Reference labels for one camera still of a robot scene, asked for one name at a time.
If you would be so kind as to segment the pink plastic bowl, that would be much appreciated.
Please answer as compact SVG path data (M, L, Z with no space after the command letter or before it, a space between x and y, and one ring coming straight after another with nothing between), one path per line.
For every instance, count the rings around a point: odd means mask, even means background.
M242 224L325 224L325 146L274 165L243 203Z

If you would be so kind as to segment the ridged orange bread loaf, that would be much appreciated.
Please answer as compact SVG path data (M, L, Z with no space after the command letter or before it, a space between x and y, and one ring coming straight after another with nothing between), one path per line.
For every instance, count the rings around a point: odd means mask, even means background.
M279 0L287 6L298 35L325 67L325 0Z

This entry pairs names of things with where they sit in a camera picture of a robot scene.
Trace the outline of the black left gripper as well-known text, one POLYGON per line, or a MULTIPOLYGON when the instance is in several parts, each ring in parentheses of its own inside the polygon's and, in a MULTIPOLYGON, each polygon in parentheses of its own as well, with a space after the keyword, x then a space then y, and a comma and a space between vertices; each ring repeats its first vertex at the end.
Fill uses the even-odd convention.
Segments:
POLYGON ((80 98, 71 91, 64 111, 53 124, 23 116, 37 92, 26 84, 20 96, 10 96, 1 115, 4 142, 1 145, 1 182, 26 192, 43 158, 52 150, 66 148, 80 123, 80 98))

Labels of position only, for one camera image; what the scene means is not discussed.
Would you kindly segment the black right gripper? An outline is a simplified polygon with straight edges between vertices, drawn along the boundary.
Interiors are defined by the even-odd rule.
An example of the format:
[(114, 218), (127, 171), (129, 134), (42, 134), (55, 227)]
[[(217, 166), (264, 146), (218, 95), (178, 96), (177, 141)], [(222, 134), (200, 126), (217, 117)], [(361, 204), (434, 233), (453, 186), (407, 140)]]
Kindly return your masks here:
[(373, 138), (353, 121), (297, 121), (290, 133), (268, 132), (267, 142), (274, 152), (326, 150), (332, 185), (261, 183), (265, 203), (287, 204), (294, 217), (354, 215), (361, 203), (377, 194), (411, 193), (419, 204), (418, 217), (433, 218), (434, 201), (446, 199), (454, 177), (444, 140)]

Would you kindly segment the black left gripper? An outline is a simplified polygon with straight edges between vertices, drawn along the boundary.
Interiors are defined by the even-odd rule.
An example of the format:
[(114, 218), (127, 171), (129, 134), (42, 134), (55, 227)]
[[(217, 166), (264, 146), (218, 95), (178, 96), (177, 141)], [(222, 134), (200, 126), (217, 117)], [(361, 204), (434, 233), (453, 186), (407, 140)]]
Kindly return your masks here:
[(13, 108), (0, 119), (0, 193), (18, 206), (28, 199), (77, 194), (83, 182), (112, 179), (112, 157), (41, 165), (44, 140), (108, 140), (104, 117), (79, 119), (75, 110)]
________
• [About this task]: Nothing in the material may change; reproduce it all.

• [Response to the task]:
Reference labels for one camera still of a robot scene, asked for one name at a time.
If you would be so kind as to segment the pink plastic bowl, that would be much appreciated.
Please answer as compact SVG path data (M, L, Z with no space after the command letter or before it, a space between x and y, and one ring coming straight after another with nothing between), one path per line.
For every instance, count the rings around a point: odd means mask, even means background.
M242 224L325 224L325 146L274 165L243 203Z

If you would be so kind as to segment the ridged orange bread loaf, that would be much appreciated.
Please answer as compact SVG path data (M, L, Z with no space after the command letter or before it, a space between x and y, and one ring coming straight after another with nothing between), one path per line.
For every instance, count the rings around a point: odd means mask, even means background.
M279 0L287 6L298 35L325 67L325 0Z

This entry pairs names of things with where they sit in a camera picture of a robot scene.
Trace the outline of the black left gripper as well-known text, one POLYGON per line, or a MULTIPOLYGON when the instance is in several parts, each ring in parentheses of its own inside the polygon's and, in a MULTIPOLYGON, each polygon in parentheses of its own as well, with a space after the keyword, x then a space then y, and a comma and a space between vertices; each ring repeats its first vertex at the end.
Fill uses the even-odd convention.
Segments:
POLYGON ((80 98, 71 91, 64 111, 53 124, 23 116, 37 92, 26 84, 20 96, 10 96, 1 115, 4 142, 1 145, 1 182, 26 192, 43 158, 52 150, 66 148, 80 123, 80 98))

Labels of position only, for one camera image; what the scene means is not discussed.
Would you kindly segment the black right gripper? An outline is a simplified polygon with straight edges between vertices, drawn along the boundary.
Interiors are defined by the even-odd rule.
An example of the format:
[(114, 218), (127, 171), (129, 134), (42, 134), (55, 227)]
[[(217, 166), (264, 146), (218, 95), (178, 96), (177, 141)], [(222, 134), (200, 126), (217, 117)], [(361, 204), (434, 233), (453, 186), (407, 140)]]
Kindly return your masks here:
[(373, 138), (353, 121), (297, 121), (290, 133), (268, 132), (267, 142), (274, 152), (326, 150), (332, 185), (261, 183), (265, 203), (287, 204), (294, 217), (354, 215), (361, 203), (377, 194), (411, 193), (419, 204), (418, 217), (433, 218), (434, 201), (446, 199), (454, 177), (444, 140)]

Would you kindly segment the black left gripper? An outline is a simplified polygon with straight edges between vertices, drawn along the boundary.
Interiors are defined by the even-odd rule.
An example of the format:
[(114, 218), (127, 171), (129, 134), (42, 134), (55, 227)]
[[(217, 166), (264, 146), (218, 95), (178, 96), (177, 141)], [(222, 134), (200, 126), (217, 117)], [(361, 204), (434, 233), (453, 186), (407, 140)]]
Kindly return your masks here:
[(13, 108), (0, 119), (0, 193), (18, 206), (28, 199), (77, 194), (83, 182), (112, 179), (112, 157), (41, 165), (44, 140), (108, 140), (104, 117), (79, 119), (75, 110)]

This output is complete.